Exact figures for the incidence of diabetic ketoacidosis are not available; however, a multicenter, population-based study reported that around 25% of new cases of type I diabetes mellitus presented with ketoacidosis, resulting in an approximate annual incidence of 4 cases per 100,000 children.[4] The youngest children were at greatest risk, with more than 37% presenting with diabetic ketoacidosis; the rates for children with established diabetes increase with age.[5, 6]

International

As in the United States, few data are available. A large European multicentre study showed widely varying rates of diabetic ketoacidosis at diagnosis (26-67%), with rates inversely related to the overall incidence of childhood diabetes.[7] Diabetic ketoacidosis rates in children with established diabetes widely vary; in a United Kingdom national prospective study, 60% of all cases occurred in patients with known diabetes.[8] Diabetic ketoacidosis at the time of diagnosis is more likely in the most deprived communities. Despite an increased incidence of diabetes, the incidence of ketoacidosis remains high.[9]

A recent analysis of 46 published reports[10] serves to reinforce the above statements. The groups most likely to present with diabetic ketoacidosis at diagnosis were the youngest children, particularly those younger than 2 years, and children from the most deprived communities, including children from ethnic minorities or without health insurance. Factors protecting against diabetic ketoacidosis at diagnosis were having a first-degree relative with type 1 diabetes, better-educated parents, and children living in communities with a high background incidence of childhood diabetes.

Another enormous multicenter study from Germany and Austria used a database containing information on 28,770 children aged 19 years or younger.[11] They also reported the greatest risk of diabetic ketoacidosis in established cases of type 1 diabetes was in the early teenage years, particularly in girls and children from immigrant families.

Mortality/Morbidity

Diabetic ketoacidosis is the most common cause of diabetes-related death in childhood. Without insulin therapy, the mortality rate is 100%, but current mortality rates are around 2-5%.[12, 13, 14]

Treatment for diabetic ketoacidosis may cause life-threatening, predictable, and avoidable acute complications such as hypokalemia, hypoglycemia, hyponatremia, and fluid overload. Other complications, such as cerebral edema, are not as predictable but are very important.

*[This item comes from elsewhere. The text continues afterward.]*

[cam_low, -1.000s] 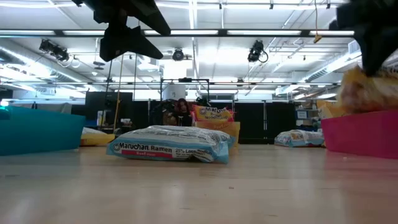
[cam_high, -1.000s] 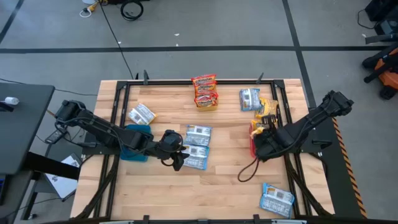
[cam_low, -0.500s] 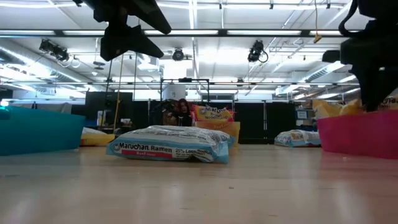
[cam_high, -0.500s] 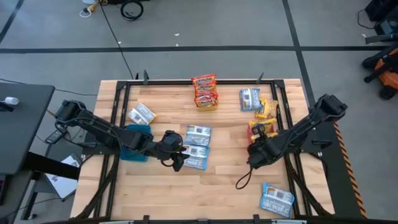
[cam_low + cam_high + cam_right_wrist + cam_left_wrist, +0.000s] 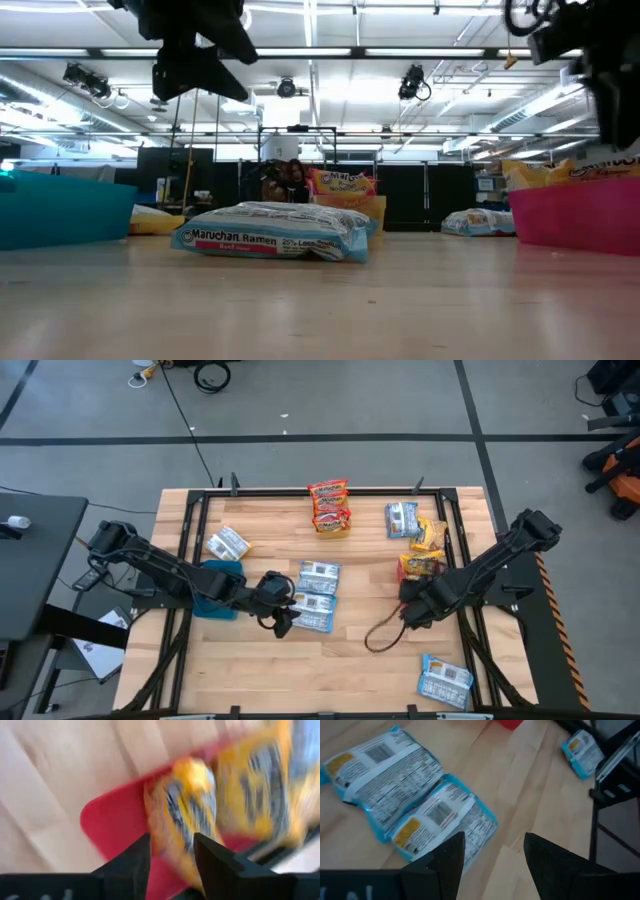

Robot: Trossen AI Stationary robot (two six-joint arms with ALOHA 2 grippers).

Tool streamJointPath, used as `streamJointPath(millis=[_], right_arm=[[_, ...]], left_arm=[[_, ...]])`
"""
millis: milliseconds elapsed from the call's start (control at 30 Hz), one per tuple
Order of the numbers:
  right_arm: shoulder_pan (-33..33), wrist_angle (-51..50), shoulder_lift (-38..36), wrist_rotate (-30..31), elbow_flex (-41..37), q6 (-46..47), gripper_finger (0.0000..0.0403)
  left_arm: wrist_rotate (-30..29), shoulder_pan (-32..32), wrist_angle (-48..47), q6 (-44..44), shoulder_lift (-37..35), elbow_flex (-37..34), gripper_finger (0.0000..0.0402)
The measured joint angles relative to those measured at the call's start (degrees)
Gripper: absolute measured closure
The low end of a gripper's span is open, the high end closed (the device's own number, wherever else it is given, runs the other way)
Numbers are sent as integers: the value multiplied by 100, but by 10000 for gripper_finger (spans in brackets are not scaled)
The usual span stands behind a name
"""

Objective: Sort Maruchan noodles
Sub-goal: Put the bottom yellow noodle pack into the red bin

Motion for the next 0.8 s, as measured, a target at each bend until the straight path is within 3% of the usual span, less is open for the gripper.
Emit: streamJointPath(millis=[200,400,600,800], right_arm=[[133,269,-362,-961,-29,3280,229],[172,1066,-231,-1192,-680,5021,239],[-284,1467,-215,-1013,-1436,5437,240],[-872,1453,-267,-542,-1817,5266,238]], left_arm=[[218,252,-242,355,-85,12,194],[906,973,-330,1384,-205,11,194],[1428,1524,-509,2355,-467,-1,194],[1482,1832,-595,3054,-977,14,194]])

Cerebral edema is the most serious complication of diabetic ketoacidosis. Its causes are not known, but associated factors include duration and severity of diabetic ketoacidosis before treatment, overaggressive fluid replacement, the use of sodium bicarbonate to treat the acidosis, too early an introduction of insulin therapy, cerebral anoxia, and degree of hyperglycemia.[15, 16, 17, 18, 19] Cerebral edema is the most important cause of mortality and long-term morbidity with diabetic ketoacidosis.

Other rare complications of diabetic ketoacidosis include acute respiratory distress syndrome (ARDS) with pulmonary edema,[20, 21] pneumediastinum (secondary to hyperventilation), rhabdomyolysis, and acute renal failure.

Race

Race alone does not appear to have any influence on the likelihood of developing diabetic ketoacidosis,[22] but immigrant communities may be at a higher risk of problems in established cases.[11]

Sex

Although no difference in diabetic ketoacidosis rates between the sexes is observed at diagnosis and during early childhood, adolescent girls with diabetes are more likely to develop diabetic ketoacidosis than adolescent boys.[11, 23]

Age

Infants and children younger than 5 years are at greatest risk of presenting with diabetic ketoacidosis because the diagnosis of diabetes in younger children is more difficult and is more likely to be delayed.[10, 24] Adolescents are more likely to develop diabetic ketoacidosis after diagnosis of diabetes.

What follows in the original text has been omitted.